В очередном кресле появился запорошенный снегом Андрей, в следующем — Володя, потом Валера, Эдик, Тюльпанов, еще какие-то люди. Спрыгивая на обледенелую площадку, они надевали рюкзаки и уходили вверх по вытоптанной в снегу, глубокой, в рост человека, траншее.
Миновав занесенные по крышу дома-бочки, все выстроились в цепочку, пробивая дорогу в отшлифованных непрекращающимися ураганами, бескрайних волнистых полях, бледно освещенных луной. Провода утонувшей в снегу линии электропередачи стелились над самой поверхностью склона. Горевшие на столбах лампочки раскачивались под ветром, отбрасывая на гладкую ледяную корку неверный колеблющийся свет.
Андрей шел впереди, по грудь проваливаясь в снег. Тяжело дыша, локтями пробивал спрессовавшуюся фирновую доску, подминал обломки под себя, утрамбовывал их сначала коленями, потом ботинками. Снова пробивал доску и снова утрамбовывал. На мгновение он остановился, зачерпнул снег и сунул в рот. За спиной послышался хриплый кашель. Андрей двинулся дальше, но через несколько метров упал без сил и отвалился в сторону, уступая дорогу позади идущим. Перед самым его лицом раскачивалась на проводе горящая лампочка. Стянув зубами обледенелую рукавицу, Андрей обнял ее замерзшими пальцами. Лампочка лопнула в его руке…

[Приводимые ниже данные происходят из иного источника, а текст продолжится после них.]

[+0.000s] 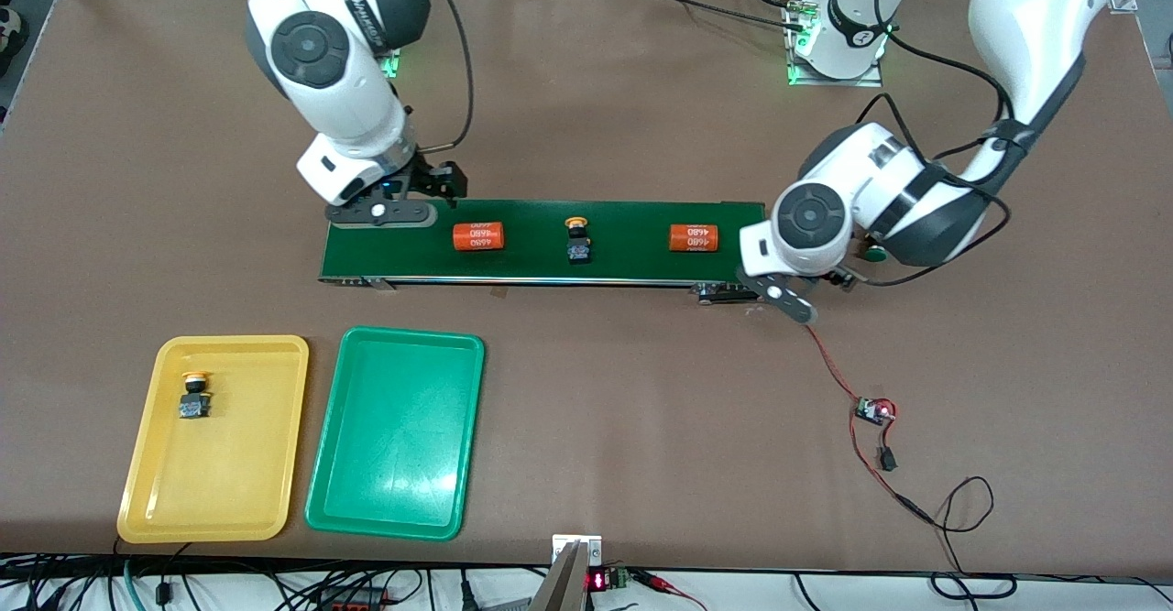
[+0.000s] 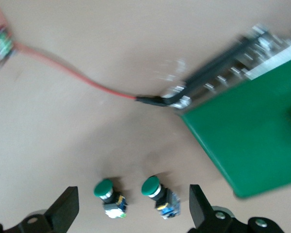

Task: Sort buttons by color to trays
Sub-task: 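Grasp the conveyor button with the right gripper while the left grasps green button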

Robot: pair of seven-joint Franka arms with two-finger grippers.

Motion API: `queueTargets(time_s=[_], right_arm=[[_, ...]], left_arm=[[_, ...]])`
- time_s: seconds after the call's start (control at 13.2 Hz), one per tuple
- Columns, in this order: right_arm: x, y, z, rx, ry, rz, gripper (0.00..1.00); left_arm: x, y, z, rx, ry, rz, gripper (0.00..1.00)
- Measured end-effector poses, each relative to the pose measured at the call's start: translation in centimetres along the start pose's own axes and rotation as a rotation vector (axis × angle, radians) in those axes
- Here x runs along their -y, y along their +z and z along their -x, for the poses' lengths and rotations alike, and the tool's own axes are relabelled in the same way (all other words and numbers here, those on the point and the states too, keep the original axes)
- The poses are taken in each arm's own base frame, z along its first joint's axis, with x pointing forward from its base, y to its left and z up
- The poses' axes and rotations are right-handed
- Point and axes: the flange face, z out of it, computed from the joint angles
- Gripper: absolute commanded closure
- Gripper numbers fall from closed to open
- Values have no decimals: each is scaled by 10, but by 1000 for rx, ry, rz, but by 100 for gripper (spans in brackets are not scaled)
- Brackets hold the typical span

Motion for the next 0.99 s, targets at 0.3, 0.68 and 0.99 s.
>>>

Преодолев крутой ледовый взлет, они вышли к мрачному и по-марсиански безжизненному «Приюту одиннадцати». На последних метрах несколько человек сорвались и с криками заскользили в пропасть, высекая ледорубами искры изо льда. Большим медным ключом Эдик отпер замок вмерзшей в лед металлической двери, отодрал ее с помощью ледоруба от стены и в образовавшуюся узкую щель протиснулся внутрь. За ним — Андрей и Валера. Чиркнув спичкой, Эдик зажег огарок свечи, приваренный к заиндевевшему столику, на котором лежали завернутые в обрывок старой газеты смерзшиеся куски хлеба и несколько пустых консервных банок. Метель непрерывно стучала в окна. Отломив свечу, Эдик всмотрелся в заголовки газеты, потом осветил пространство вокруг себя. На голом деревянном настиле лежал ворох сгнивших ватных одеял и одежды, напоминавший человека.
— О, господи, Боже мой! — испуганно прошептал Валера.
Выбравшись наружу, Андрей опустился на колени, снял рукавицу и зачерпнул горсть снега. Ветер мгновенно сдул его с ладони.
— Это старый! — донесся сквозь завывания вьюги крик Эдика. — Надо искать надувы — там свежий!
Все расползлись вокруг в поисках свежего снега.
Наконец Володе удалось слепить снежок. Он бросил его на склон и покатил, собирая огромный ком. Остальные тоже принялись лепить гигантские комья и двигали их на маленькую горизонтальную площадку. Через некоторое время там образовалась бесформенная снежная куча, высотой в два человеческих роста.
Тюльпанов достал из-за пояса жестяную лавинную лопатку и начал любовно обтесывать гору, отламывая большие пласты снега. Другие — кто ножами, кто руками — тоже помогали ему, обрезая куски и оттаскивая их в сторону…
Первые лучи еще невидимого солнца осветили розовым светом вершины Главного Кавказского хребта.
— Плотнее! Плотнее! — Тюльпанов смотрел в видоискатель фотоаппарата, прикрученного к воткнутой в снег лыжной палке. — Все, стойте! Стойте так, не двигайтесь!.. О, черт, давайте скорее! Сейчас же солнце взойдет! — нажав на автоспуск, он, спотыкаясь и проваливаясь в снег, побежал наверх.
Там, на фоне величественного двуглавого Эльбруса, уже стояли все остальные, обступив огромную снежную женщину, слепленную в одной из самых широко известных поз «Кама сутры».
Щелкнул затвор фотоаппарата.
Живописная долина упиралась в крутой каменистый взлет, стиснутый по бокам высокими отвесными скалами. Ломаной линией белела тропа, уводящая куда-то наверх. Небольшая речка плавно текла через ровную поляну, заросшую сочной травой.